Every bill creates winners and losers. Here's who stands to gain and who bears the cost.

Who Benefits

  • Producers and private landowners who enroll in USDA conservation programs: they gain access to targeted technical assistance, potential priority enrollment or reenrollment, and easement options that may include financial incentives tied to corridor objectives.
  • Federal wildlife and science agencies (USFWS and USGS): their scientific assessments and monitoring priorities get formal integration into USDA program delivery, strengthening cross-agency planning for connectivity.
  • Conservation NGOs and state/Tribal partners: the statute creates new opportunities for cooperative agreements, funding alignment, and participation in corridor design and monitoring activities.
  • Wildlife and fish populations, including migratory species and ESA-listed species: the statutory focus on persistence, movement, and resilience prioritizes landscapes that support species' ability to move and adapt to environmental change.

Who Bears the Cost

  • Private landowners who agree to move land into ACEP easements or HFRP: they face permanent or long-term use restrictions and potential impacts on land value and future uses in exchange for conservation payments.
  • Producers declining easements but located in designated corridors: they may experience new enrollment priorities that shift incentive availability, and local social pressures to participate in corridor programs.
  • USDA and implementing agencies: they assume mapping, rulemaking, monitoring, outreach, and program-priority administration tasks with no appropriations in the text—creating operational costs and capacity demands.
  • Developers and infrastructure planners: designated corridors and aggregated maps will influence siting considerations and permitting discussions, potentially complicating project design and mitigation planning.

Key Issues

The Core Tension

The central dilemma is balancing coordinated, science-based national action to preserve habitat connectivity with respect for private property and voluntary conservation: the bill avoids direct regulation but uses programmatic incentives and easements that can materially alter land use, creating a trade-off between effective large-scale connectivity and the autonomy and economic interests of individual landowners.
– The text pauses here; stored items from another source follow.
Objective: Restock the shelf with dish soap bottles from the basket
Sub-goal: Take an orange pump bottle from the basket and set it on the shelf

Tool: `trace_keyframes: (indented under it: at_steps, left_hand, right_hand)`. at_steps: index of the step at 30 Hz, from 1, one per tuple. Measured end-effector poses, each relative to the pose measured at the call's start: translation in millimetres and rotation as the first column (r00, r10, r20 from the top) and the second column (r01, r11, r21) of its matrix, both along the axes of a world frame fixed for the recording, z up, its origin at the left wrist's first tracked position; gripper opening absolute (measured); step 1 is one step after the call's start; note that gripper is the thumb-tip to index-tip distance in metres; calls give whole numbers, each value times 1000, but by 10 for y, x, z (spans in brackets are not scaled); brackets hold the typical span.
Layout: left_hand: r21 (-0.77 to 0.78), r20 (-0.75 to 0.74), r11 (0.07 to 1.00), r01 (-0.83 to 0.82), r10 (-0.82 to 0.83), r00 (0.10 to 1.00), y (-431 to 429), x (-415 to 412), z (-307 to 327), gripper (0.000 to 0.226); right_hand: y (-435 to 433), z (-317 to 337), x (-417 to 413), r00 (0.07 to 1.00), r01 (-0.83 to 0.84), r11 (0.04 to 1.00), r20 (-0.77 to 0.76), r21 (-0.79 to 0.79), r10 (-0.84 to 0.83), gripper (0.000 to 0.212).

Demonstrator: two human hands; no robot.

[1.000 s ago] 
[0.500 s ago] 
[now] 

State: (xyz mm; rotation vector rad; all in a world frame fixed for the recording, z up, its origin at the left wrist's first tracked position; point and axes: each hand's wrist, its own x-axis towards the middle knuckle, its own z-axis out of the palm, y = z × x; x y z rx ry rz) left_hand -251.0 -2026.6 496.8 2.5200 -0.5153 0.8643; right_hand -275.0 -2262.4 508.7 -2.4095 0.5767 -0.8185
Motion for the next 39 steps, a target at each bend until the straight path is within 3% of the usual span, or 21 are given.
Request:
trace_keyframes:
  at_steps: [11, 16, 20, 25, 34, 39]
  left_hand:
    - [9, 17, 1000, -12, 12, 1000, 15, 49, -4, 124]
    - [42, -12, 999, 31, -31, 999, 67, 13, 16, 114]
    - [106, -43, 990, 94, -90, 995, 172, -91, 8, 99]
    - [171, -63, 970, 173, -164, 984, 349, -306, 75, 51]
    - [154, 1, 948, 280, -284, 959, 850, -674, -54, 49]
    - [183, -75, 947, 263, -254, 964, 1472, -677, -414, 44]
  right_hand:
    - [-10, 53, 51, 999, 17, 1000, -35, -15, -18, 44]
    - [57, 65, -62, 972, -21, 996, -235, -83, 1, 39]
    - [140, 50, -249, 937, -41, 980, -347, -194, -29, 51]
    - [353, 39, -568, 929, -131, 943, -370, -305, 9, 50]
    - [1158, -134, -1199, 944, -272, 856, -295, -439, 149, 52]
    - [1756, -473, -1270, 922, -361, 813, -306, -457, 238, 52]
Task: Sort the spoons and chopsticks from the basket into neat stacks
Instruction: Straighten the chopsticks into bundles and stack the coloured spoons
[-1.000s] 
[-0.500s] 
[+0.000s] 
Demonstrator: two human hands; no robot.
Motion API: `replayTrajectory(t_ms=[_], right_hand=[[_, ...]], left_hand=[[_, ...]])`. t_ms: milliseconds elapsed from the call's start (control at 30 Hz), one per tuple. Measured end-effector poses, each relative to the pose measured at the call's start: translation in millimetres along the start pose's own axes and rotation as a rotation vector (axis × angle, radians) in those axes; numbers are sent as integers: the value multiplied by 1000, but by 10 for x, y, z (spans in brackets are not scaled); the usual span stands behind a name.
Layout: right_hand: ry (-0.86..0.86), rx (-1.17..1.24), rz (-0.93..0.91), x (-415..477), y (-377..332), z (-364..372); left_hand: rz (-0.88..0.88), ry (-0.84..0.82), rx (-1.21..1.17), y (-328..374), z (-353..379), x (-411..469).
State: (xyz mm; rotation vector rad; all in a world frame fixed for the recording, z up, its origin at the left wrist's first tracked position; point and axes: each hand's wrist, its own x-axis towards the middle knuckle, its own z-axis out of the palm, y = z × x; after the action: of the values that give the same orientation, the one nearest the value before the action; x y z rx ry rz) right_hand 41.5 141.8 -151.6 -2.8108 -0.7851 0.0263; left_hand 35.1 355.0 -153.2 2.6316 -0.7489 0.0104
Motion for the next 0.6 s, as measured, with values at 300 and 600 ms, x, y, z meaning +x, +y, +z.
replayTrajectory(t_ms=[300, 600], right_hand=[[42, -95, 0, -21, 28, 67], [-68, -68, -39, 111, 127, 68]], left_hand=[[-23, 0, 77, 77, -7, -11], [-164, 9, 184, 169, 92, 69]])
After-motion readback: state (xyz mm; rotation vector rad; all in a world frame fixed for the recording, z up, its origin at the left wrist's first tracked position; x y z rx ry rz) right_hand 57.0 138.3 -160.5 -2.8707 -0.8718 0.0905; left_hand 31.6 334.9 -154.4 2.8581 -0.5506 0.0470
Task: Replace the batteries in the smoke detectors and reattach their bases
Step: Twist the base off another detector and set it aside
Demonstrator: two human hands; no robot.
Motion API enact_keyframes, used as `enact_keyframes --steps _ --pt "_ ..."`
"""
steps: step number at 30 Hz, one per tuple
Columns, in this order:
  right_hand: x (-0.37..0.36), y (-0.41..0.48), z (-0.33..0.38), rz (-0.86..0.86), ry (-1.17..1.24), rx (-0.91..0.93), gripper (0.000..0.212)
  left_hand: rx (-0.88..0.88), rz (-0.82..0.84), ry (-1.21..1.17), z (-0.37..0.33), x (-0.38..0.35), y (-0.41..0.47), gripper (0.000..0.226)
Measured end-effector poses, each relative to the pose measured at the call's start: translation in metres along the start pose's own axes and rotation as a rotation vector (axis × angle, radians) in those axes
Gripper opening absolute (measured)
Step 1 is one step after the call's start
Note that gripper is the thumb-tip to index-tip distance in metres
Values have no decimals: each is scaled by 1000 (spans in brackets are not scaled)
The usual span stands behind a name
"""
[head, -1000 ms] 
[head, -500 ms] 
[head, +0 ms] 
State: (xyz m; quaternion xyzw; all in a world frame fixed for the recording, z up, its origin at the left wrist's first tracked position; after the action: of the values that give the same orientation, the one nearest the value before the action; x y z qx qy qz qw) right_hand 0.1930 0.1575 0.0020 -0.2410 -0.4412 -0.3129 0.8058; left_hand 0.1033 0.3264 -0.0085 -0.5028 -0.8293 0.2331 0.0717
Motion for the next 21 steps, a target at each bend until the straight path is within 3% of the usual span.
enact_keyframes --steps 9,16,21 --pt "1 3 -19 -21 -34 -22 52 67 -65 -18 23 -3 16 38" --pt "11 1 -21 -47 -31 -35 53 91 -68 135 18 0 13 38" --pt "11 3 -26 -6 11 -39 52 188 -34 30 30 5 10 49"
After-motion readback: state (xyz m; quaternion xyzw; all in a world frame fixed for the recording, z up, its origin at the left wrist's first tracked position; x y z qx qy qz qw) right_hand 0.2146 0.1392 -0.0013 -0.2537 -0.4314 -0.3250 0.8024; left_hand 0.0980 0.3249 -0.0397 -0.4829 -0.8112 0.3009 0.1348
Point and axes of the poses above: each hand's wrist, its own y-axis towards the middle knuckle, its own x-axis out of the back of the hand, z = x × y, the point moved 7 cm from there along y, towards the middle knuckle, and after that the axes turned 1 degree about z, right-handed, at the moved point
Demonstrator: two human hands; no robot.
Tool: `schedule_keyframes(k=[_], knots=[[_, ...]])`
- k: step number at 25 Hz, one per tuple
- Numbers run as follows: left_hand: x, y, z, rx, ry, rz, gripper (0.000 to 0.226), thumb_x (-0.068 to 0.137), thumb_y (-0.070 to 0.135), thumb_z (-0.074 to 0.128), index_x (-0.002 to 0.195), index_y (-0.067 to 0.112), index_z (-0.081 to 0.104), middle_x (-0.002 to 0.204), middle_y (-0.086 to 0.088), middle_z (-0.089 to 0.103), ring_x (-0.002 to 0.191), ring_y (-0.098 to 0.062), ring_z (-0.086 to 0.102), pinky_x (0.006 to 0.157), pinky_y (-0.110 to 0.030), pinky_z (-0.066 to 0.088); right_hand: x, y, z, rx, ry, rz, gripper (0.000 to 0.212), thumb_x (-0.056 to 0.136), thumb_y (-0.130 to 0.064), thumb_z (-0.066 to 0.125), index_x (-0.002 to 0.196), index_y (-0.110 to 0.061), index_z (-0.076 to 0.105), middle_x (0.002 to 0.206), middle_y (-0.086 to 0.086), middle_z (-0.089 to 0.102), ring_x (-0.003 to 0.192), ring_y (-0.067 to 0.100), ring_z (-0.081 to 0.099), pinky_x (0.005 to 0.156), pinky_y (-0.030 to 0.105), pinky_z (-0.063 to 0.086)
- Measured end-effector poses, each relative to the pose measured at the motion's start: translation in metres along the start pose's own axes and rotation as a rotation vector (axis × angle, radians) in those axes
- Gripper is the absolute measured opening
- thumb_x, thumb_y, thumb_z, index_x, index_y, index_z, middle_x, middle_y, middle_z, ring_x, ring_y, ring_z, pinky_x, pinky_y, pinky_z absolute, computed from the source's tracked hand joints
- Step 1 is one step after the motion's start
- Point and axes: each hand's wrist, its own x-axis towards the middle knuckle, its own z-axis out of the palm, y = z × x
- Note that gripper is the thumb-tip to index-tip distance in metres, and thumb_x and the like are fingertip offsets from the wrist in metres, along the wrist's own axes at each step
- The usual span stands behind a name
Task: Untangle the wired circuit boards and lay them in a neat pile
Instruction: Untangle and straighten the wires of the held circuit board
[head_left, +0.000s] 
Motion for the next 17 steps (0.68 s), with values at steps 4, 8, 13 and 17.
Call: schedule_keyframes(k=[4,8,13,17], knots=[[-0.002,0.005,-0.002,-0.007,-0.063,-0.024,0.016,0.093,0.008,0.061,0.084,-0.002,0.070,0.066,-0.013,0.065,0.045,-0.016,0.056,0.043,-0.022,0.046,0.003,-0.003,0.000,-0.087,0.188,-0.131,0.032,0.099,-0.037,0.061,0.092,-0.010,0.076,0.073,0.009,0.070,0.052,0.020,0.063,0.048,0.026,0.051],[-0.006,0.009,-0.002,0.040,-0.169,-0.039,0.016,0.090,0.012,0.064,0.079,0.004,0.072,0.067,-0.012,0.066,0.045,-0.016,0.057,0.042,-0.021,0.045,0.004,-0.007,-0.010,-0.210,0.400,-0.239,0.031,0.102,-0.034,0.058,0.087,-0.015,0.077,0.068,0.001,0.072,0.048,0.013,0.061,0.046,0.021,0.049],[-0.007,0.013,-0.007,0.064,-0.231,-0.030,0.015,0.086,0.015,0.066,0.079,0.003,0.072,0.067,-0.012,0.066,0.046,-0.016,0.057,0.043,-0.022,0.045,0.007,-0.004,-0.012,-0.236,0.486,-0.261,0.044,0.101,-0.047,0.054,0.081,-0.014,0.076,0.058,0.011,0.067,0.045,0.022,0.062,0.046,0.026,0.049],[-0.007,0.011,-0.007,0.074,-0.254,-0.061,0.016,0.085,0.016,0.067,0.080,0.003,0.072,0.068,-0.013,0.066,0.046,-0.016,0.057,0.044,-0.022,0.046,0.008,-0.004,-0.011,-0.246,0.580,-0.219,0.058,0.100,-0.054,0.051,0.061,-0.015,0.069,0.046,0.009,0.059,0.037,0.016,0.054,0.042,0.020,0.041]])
The bill uses voluntary USDA authorities and easement programs rather than creating a new regulatory land-use category, but designation can change the practical landscape of incentives and restrictions. Priority enrollment and consent-based contract changes are powerful levers: producers who decline easements could find program incentives shifting elsewhere, while those who accept easements take on long-term land-use limits.

The statute does not appropriate funds for mapping, technical assistance, or enrollment incentives; implementation will depend on available USDA budgets and interagency capacity.

Another implementation challenge is data and mapping. The bill ties mapping to existing Farm Service Agency confidentiality rules—reports must include aggregated maps and identify data gaps, but the statute leaves open what spatial resolution and metadata the public or partners will receive.

That raises questions about how useful maps will be for planners, researchers, and private partners versus how protective they will be of producer privacy. Finally, the bill leans on undefined standards—'best-available science,' 'persistence,' and 'resilience'—without specifying metrics, monitoring protocols, or dispute-resolution mechanisms, which could create variability in designation decisions and downstream conflicts among stakeholders.